Levinthal's paradox
With Levinthal paradox Cyrus Levinthal described the problem of molecular biology, such as an amino acid chain its functional folded state is used as a protein in a short time.
Description of the problem
The underlying combinatorial problem is that the number of possible folds of a protein having the amino acid chain length increases exponentially. Even if each amino acid residue could assume only two states, there would be at a protein length of n amino acids possible folding variants. Would a change in the conformation need about seconds, so would need a 150 amino acid protein that is over -year, to find the optimum conformation (see time complexity). In fact, proteins often have a half-life of a few hours to days, and the physiologically folded ( native) form is usually taken quickly ( fractions of seconds to minutes). Thus, the convolution can not be explained by a random testing every possibility. Rather, there are natural mechanisms which favor the formation of the optimal folding.
Importance in bioinformatics
The problem with this " combinatorial explosion " also arises in the simulation or calculation of the protein structure in silico, ie in Bioinformatics: What is known about the mechanisms of protein folding, it is not yet used for the simulation of the folding itself.
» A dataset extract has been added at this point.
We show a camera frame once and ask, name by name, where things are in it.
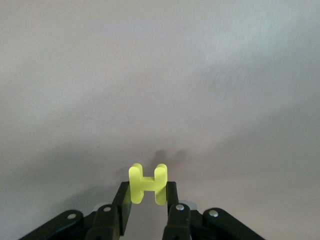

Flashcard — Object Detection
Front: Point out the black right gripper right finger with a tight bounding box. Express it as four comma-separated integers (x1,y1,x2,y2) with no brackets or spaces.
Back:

Therefore, in a simulation of substantially all possible conformations need to be calculated. The one with the lowest energy state is selected.
Importance for the formation of protein
The Levinthal paradox is basically not a scientific problem, but was formulated to illustrate the complexity of protein folding educational.
The Levinthal paradox is subject to the assumption that the complete amino acid chain seeking their physiological three-dimensional shape only after it was fully synthesized under trying out a myriad of possible conformations. In fact, each link takes upon entry into the sequence a, the energetically most favorable direction in space, for which the time is sufficient to append the next. Neighbouring sequence segments fold spontaneously into smaller stable structural domains.
Supporting mechanisms may accompany the folding process, including folding helper proteins, molecular chaperones and " convolution kernels " (stable, smaller associations of structural elements that fold quickly and draw the rest of the structure in an energy minimum, that is the correct structure collapses " "on the convolution kernel ). But also non-physiological "helper" may be involved, such as prions.